No que se refere à cirurgia bariátrica, ele lembra que o procedimento tornou-se cada vez mais seguro, com evidências científicas comprovadas para o tratamento da obesidade grave.

"Hoje a cirurgia é feita por vídeo e em dois dias o paciente está bem, em casa e existe cobertura pelo SUS e pelos planos de saúde. Se o plano tiver que pagar a medicação e não curar a obesidade, qual será a vantagem? A cirurgia controla o peso e as comorbidades de forma muito mais barata e efetiva", frisa o especialista.

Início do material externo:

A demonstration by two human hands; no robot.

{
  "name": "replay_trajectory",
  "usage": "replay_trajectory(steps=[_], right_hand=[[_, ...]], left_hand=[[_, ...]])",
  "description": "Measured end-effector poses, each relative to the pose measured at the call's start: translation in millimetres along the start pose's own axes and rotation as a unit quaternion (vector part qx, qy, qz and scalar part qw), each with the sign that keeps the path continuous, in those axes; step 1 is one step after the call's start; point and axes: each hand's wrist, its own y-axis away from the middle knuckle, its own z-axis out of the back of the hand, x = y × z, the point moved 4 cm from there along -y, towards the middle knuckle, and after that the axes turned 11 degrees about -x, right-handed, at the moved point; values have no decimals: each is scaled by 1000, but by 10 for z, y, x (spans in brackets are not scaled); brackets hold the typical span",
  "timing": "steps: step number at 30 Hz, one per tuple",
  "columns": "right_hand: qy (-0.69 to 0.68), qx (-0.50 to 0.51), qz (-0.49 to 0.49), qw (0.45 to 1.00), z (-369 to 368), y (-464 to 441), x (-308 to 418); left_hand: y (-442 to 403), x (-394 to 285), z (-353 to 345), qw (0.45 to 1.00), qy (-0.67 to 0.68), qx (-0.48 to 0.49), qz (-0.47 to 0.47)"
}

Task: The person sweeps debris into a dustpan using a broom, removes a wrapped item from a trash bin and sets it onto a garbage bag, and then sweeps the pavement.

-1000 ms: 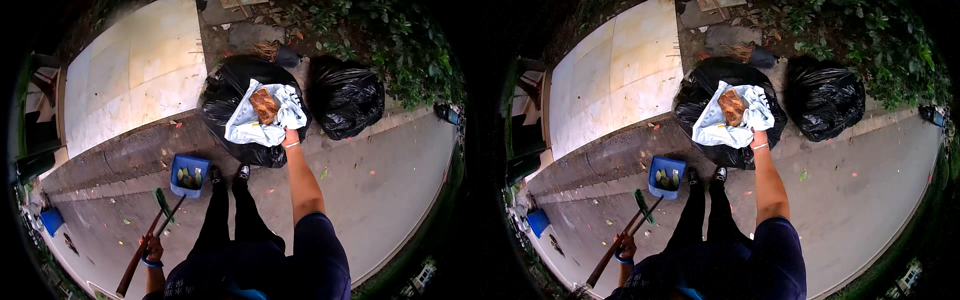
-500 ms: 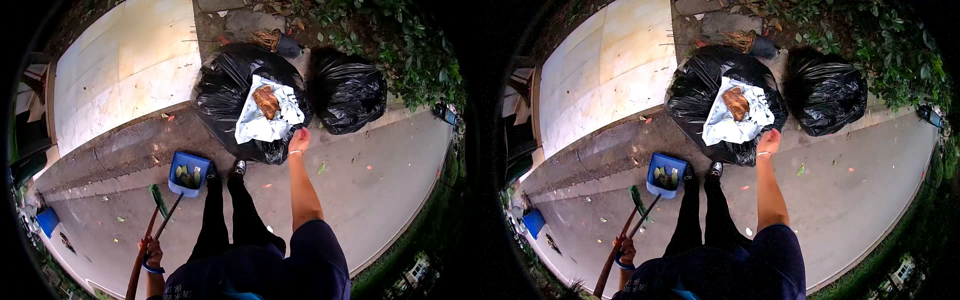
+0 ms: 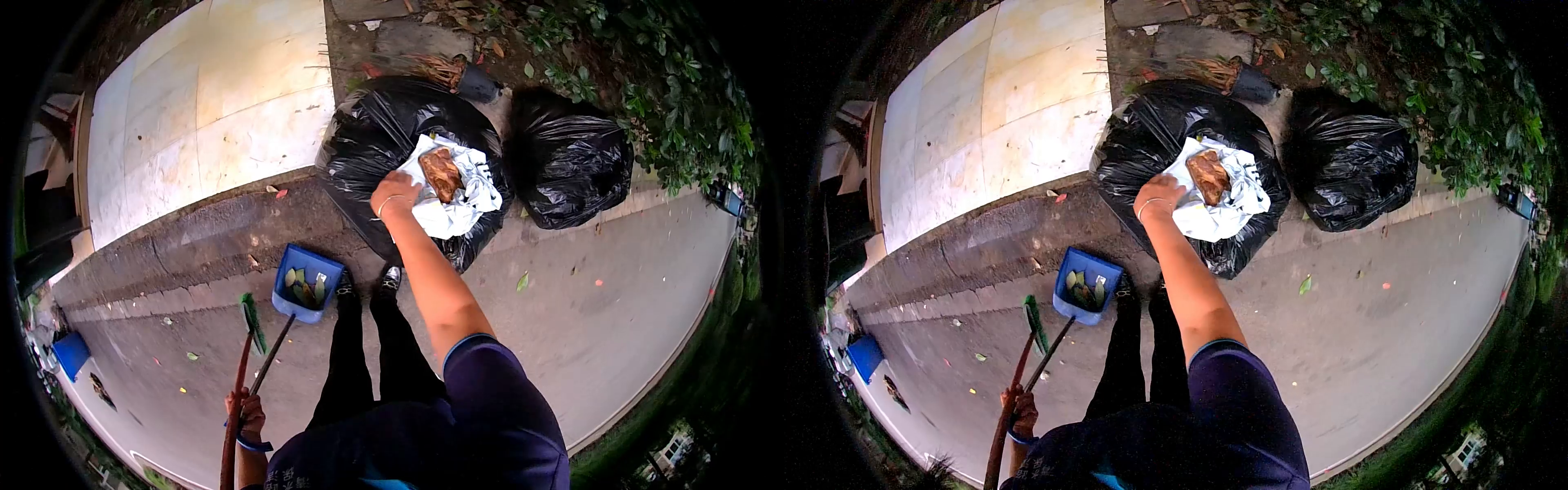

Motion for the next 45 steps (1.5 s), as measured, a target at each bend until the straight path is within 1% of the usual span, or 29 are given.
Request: replay_trajectory(steps=[1, 2, 4, 5, 7, 8, 10, 11, 12, 14, 16, 18, 19, 20, 22, 23, 26, 28, 29, 30, 31, 34, 35, 36, 39, 40, 43, 44, 45], right_hand=[[84, -21, 82, 993, -154, 6, 119], [136, 25, 138, 981, -287, 34, 201], [177, 35, 180, 967, -452, 33, 249], [178, 38, 180, 967, -415, 59, 272], [99, -29, 142, 984, -137, 93, 263], [102, -31, 141, 984, -70, 126, 198], [-20, -156, 143, 977, 130, 304, 7], [3, -163, 129, 978, 148, 358, -126], [-2, -201, 110, 973, 157, 468, -300], [-39, -216, 61, 974, 239, 689, -640], [-31, -192, 51, 980, 110, 842, -866], [15, -150, 99, 984, -310, 907, -980], [57, -139, 131, 980, -720, 922, -1029], [52, -45, 114, 991, -904, 970, -1043], [58, 6, 96, 994, -1132, 1010, -1106], [55, 5, 96, 994, -1097, 994, -1061], [15, 6, 41, 999, -939, 1013, -1010], [-21, -79, 35, 996, -579, 923, -1011], [-14, -205, 84, 975, -295, 886, -1011], [-60, -242, 113, 962, -128, 777, -1059], [-64, -280, 109, 952, 40, 679, -1120], [-37, -354, 91, 930, 232, 450, -1369], [-1, -305, 46, 951, 80, 370, -1501], [-2, -304, 45, 952, 9, 370, -1555], [-56, -178, -94, 978, -302, 379, -1748], [-56, -175, -96, 978, -379, 385, -1747], [-83, -166, -170, 968, -575, 409, -1764], [-86, -163, -173, 967, -631, 411, -1762], [-110, -152, -207, 960, -693, 414, -1781]], left_hand=[[-14, -30, 47, 1000, -6, 7, -6], [-17, -17, 62, 1000, -4, 6, -6], [-4, -7, 72, 1000, 15, 0, 3], [11, 6, 54, 1000, 17, -2, 4], [-13, 63, 9, 1000, 6, 1, -4], [-39, 46, 32, 1000, 7, 3, -1], [-33, -31, 116, 1000, 8, 8, 1], [-32, -40, 114, 1000, 9, 9, 1], [-31, -42, 104, 1000, 6, 10, 4], [-34, -38, 88, 1000, 3, 10, 7], [-38, -43, 82, 1000, -7, 4, -13], [-40, -64, 75, 1000, -8, 9, 4], [-41, -66, 70, 1000, -8, 15, 20], [-38, -52, 47, 1000, -9, 14, 20], [-40, -21, -19, 1000, -1, -11, 5], [-65, -34, -34, 1000, -3, -10, 3], [-43, -35, -29, 999, -21, 36, 31], [-68, -42, -1, 999, -21, 14, 24], [-66, -32, 2, 999, -19, 16, 25], [-72, -34, 10, 1000, -24, 12, 14], [-75, -37, 20, 1000, -29, 7, 3], [-66, -47, 57, 999, -34, -14, -15], [-68, -35, 48, 999, -35, -14, -16], [-61, -11, 19, 1000, -25, 1, -2], [-62, 11, -18, 1000, -11, 4, 11], [-60, 16, -16, 1000, -6, -5, 10], [-48, 123, -169, 1000, -2, -31, 7], [-55, 116, -162, 999, -6, -33, 6], [-73, 103, -145, 1000, -16, -23, 6]])
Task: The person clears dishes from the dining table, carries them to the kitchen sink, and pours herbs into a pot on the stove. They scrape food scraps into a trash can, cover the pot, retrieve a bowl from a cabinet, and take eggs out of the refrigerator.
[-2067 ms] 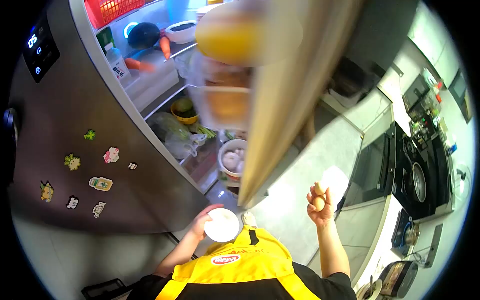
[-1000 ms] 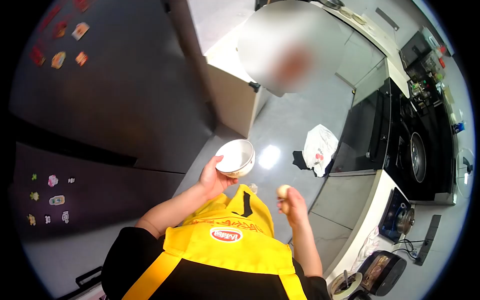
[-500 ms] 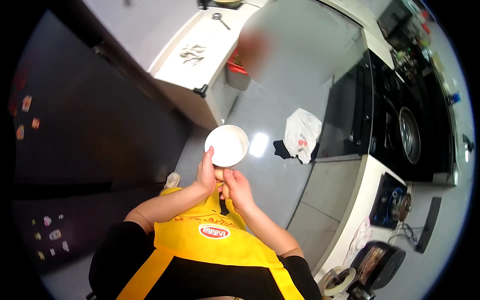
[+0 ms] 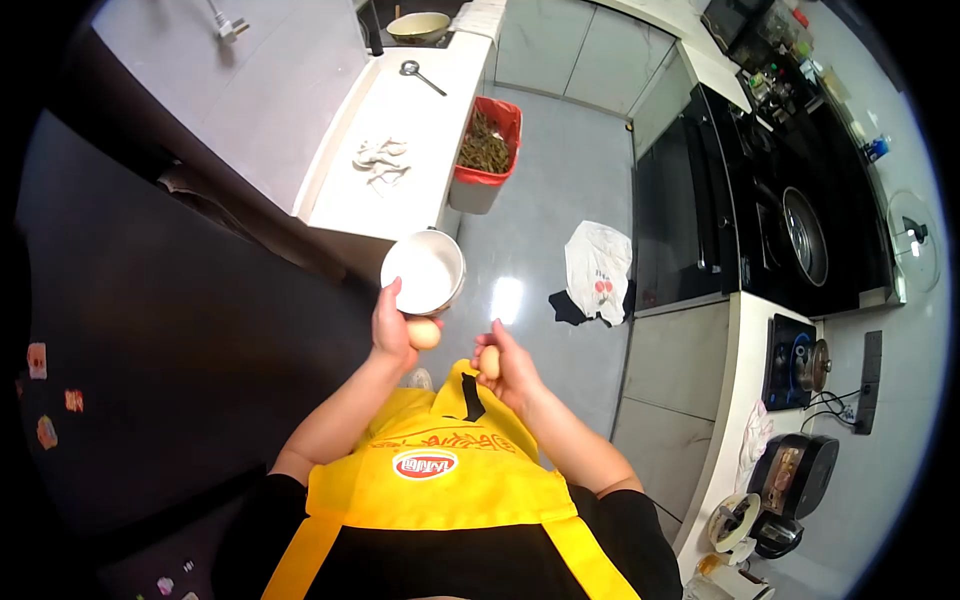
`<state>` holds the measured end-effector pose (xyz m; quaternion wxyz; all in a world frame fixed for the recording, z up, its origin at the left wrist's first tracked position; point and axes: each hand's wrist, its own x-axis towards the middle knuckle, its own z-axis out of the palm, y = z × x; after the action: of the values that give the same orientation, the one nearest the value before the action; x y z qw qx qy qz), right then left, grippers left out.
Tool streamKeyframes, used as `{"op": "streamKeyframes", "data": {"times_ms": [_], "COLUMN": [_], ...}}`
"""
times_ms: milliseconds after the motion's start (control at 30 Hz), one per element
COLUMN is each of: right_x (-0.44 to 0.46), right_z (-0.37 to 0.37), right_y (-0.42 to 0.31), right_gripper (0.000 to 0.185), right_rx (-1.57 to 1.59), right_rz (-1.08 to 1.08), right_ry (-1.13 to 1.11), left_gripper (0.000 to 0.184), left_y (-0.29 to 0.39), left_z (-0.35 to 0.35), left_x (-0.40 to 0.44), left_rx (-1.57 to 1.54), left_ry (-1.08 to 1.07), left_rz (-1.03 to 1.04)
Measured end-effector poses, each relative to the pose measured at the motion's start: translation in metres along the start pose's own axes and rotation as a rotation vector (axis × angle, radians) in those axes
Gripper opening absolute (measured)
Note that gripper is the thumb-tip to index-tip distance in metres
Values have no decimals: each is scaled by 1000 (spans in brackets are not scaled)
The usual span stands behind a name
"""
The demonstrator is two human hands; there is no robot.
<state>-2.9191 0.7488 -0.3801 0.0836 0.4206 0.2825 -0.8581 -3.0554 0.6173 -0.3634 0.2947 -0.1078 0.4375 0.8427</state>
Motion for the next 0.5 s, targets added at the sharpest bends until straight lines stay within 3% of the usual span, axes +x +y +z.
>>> {"op": "streamKeyframes", "data": {"times_ms": [100,167,200,233,267,300,367,400,467,500], "right_x": [43,50,55,49,63,63,55,66,89,101], "right_z": [-1,22,27,57,58,73,115,116,115,114], "right_y": [-17,-40,-56,-70,-84,-100,-135,-152,-189,-209], "right_gripper": [29,21,15,19,28,28,43,43,51,52], "right_rx": [193,-93,-193,-342,-537,-536,-1269,-1277,-1370,-1429], "right_rz": [132,-178,-299,-471,-689,-691,-1556,-1555,-1283,-1333], "right_ry": [81,101,-39,103,80,91,193,188,-66,-135], "left_gripper": [43,44,45,45,44,43,43,43,46,49], "left_y": [39,56,62,65,65,64,59,57,50,49], "left_z": [-21,-25,-23,-19,-14,-9,1,8,25,35], "left_x": [25,41,51,62,73,83,107,119,144,156], "left_rx": [81,176,202,205,236,263,261,260,246,243], "left_ry": [-34,-30,-47,-55,-65,-74,-109,-137,-137,-139], "left_rz": [68,83,84,78,89,98,105,122,129,134]}}
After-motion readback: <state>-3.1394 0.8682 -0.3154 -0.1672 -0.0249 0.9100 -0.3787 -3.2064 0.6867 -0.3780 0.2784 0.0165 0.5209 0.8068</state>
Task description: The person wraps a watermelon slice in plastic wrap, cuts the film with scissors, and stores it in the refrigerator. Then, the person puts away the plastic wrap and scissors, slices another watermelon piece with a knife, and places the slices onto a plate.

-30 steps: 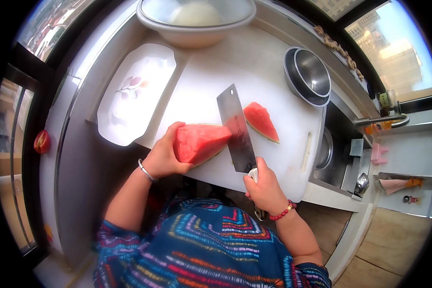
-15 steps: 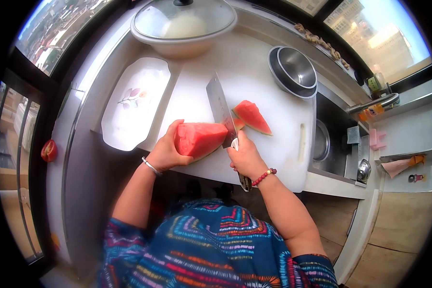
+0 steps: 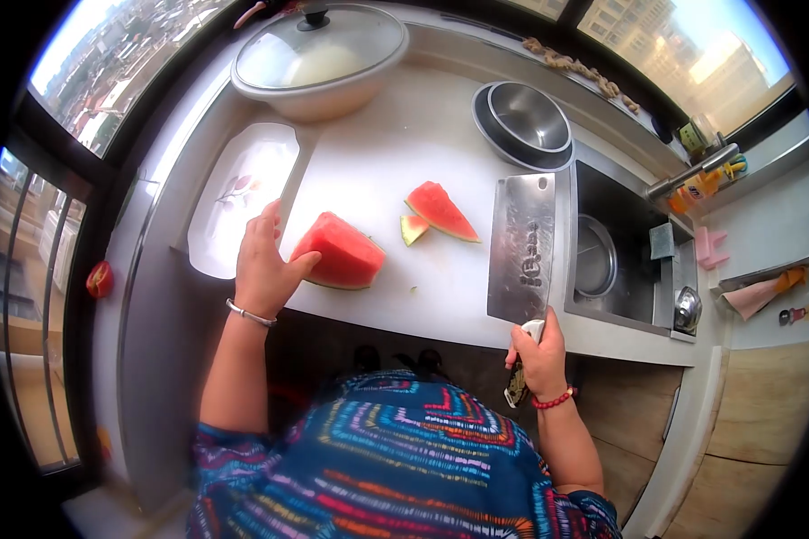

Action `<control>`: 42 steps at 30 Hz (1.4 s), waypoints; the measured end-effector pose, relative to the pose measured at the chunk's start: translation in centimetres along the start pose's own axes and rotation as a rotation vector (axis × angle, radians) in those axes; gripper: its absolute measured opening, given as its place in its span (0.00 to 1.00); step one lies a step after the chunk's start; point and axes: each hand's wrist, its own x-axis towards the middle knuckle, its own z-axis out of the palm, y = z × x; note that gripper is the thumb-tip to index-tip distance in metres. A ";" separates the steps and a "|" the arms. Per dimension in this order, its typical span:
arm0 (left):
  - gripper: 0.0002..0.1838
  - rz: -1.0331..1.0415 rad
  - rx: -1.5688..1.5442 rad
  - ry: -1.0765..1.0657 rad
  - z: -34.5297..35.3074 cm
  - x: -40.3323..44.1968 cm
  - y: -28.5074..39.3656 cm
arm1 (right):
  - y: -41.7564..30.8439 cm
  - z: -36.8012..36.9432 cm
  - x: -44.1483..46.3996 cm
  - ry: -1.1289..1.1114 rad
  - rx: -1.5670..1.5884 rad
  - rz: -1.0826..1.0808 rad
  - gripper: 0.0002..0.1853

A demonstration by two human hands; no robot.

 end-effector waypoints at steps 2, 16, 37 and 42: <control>0.31 0.098 -0.108 0.023 0.0 -0.1 4.1 | 1.4 -1.3 0.3 0.000 0.167 -0.018 0.15; 0.12 -0.051 0.548 -0.416 13.9 2.6 11.6 | 5.9 -3.5 3.9 -0.077 0.306 0.171 0.12; 0.19 -0.193 0.201 -0.284 13.6 0.3 11.7 | 6.6 -4.4 4.7 -0.206 0.430 0.199 0.12; 0.18 -0.173 0.154 -0.328 14.1 -0.3 11.7 | 6.5 -4.3 4.7 -0.211 0.444 0.195 0.12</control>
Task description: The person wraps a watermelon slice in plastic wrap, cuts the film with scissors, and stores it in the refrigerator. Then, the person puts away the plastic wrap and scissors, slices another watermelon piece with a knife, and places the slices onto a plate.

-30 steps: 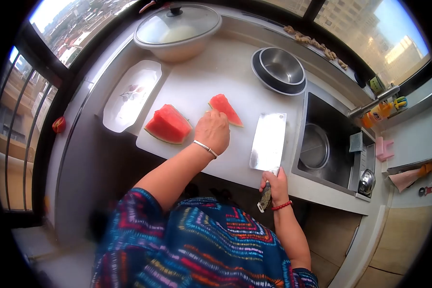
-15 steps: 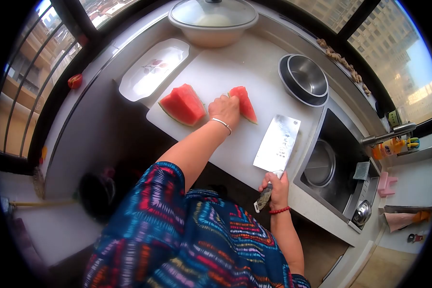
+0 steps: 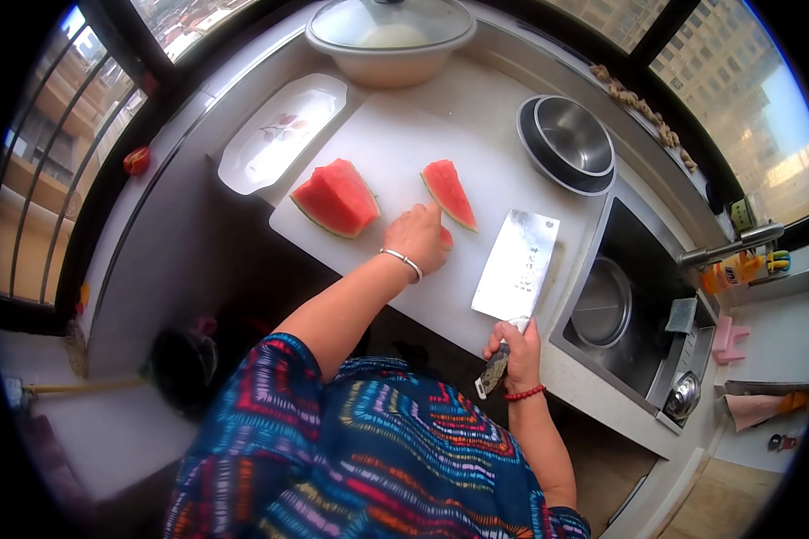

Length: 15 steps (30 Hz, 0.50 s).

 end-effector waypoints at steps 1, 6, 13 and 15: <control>0.18 0.008 -0.016 0.007 0.1 0.0 0.0 | 0.0 0.0 0.0 0.000 0.003 0.004 0.12; 0.16 0.029 -0.038 0.022 0.2 0.3 -0.1 | 0.0 0.1 0.1 -0.002 0.000 0.002 0.13; 0.16 0.031 -0.425 -0.079 -1.6 -0.4 -0.1 | 0.0 0.2 0.2 0.009 -0.009 0.008 0.13; 0.18 0.064 -0.553 -0.132 -2.0 -0.8 -1.2 | 0.0 0.3 0.2 -0.003 -0.005 0.015 0.13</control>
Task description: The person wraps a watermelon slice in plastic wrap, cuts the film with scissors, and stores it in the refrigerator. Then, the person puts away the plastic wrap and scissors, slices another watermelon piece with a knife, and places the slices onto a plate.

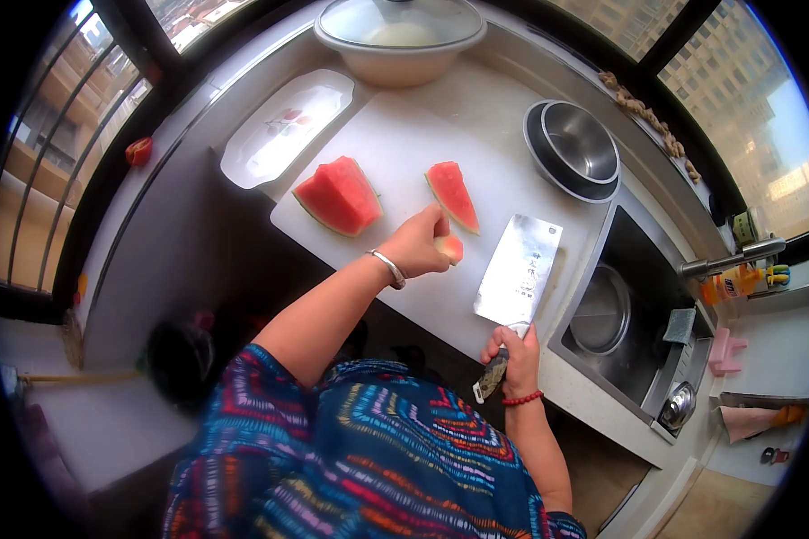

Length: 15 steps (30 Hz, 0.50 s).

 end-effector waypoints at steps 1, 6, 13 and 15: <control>0.19 0.025 -0.124 -0.063 -0.6 -0.3 -0.3 | -0.2 0.2 -0.1 0.009 -0.003 0.006 0.13; 0.23 -0.126 -0.902 -0.346 -0.2 -0.9 -1.2 | -0.2 -0.2 0.0 0.019 -0.024 0.015 0.13; 0.22 0.386 -0.951 -0.615 -4.7 -9.2 4.0 | -0.4 -0.1 0.0 -0.002 -0.030 0.067 0.14; 0.19 0.684 -0.917 -0.695 -6.1 -12.4 6.8 | 0.1 -0.5 0.1 0.075 0.031 0.075 0.12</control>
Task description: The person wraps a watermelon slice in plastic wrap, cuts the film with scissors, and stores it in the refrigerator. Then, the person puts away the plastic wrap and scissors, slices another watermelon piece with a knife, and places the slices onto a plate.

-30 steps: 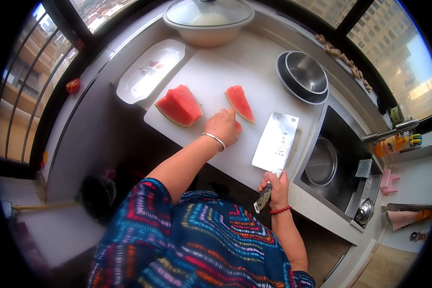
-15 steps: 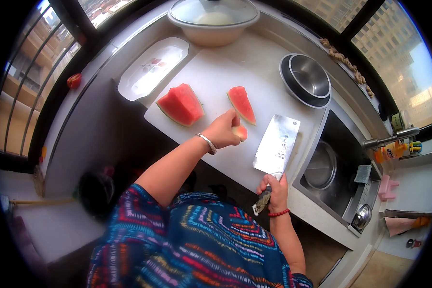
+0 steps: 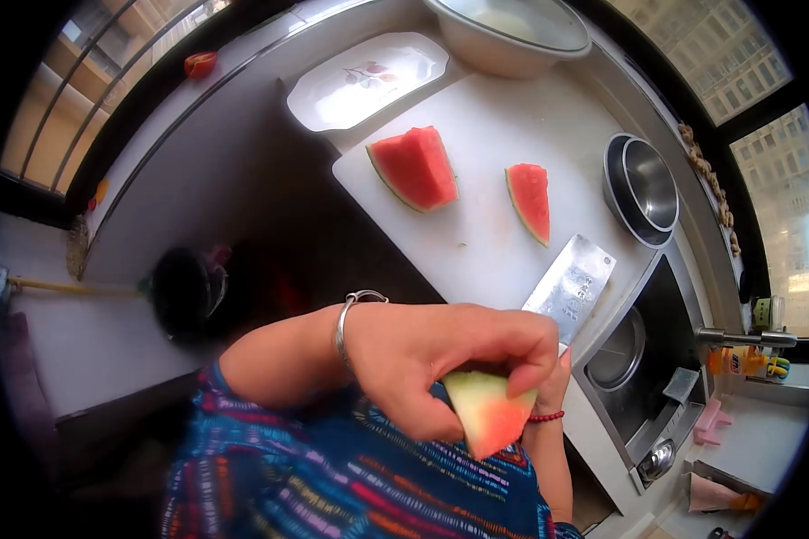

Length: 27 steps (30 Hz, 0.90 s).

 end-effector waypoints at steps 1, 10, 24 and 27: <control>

Benefícios além da perda de peso – A cirurgia também está associada a redução significativa do uso de medicamentos, menos visitas médicas e ao hospital e diminuição da mortalidade por causas relacionadas à obesidade, como diabetes tipo 2, hipertensão e doenças cardiovasculares.

Apesar disso, o acesso ao procedimento ainda é difícil e menos de 1% da população que atende aos critérios e estão elegíveis têm acesso ao tratamento cirúrgico da obesidade no Brasil.

"A obesidade é uma doença crônica e complexa. Precisamos usar todas as ferramentas disponíveis para combatê-la, e a cirurgia não pode ser vista como última opção", reforça Canavarros.

Obesidade no Brasil – A obesidade é uma das doenças que mais cresce no Brasil. Dados divulgados pelo SISVAN (Sistema de Vigilância Alimentar e Nutricional), do Ministério da Saúde, que tem como objetivo principal promover informação contínua sobre as condições nutricionais da população e os fatores que as influenciam, apontam que 34,66% da população está com algum nível de obesidade. Os dados são referentes ao ano de 2024, quando foram avaliados mais de 26,2 milhões de pessoas. O levantamento inédito, aponta que o número de pessoas com obesidade mórbida ou índice de massa corporal (IMC) grau III, acima de 40 kg/m², atingiu 1.161.831 milhões de pessoas no ano passado ou 4.63%; o número de pessoas com obesidade grau II soma 2.176.071 de pessoas ou 8.67% da população e com obesidade grau I atinge 5.348.439, representando 21.31% da população.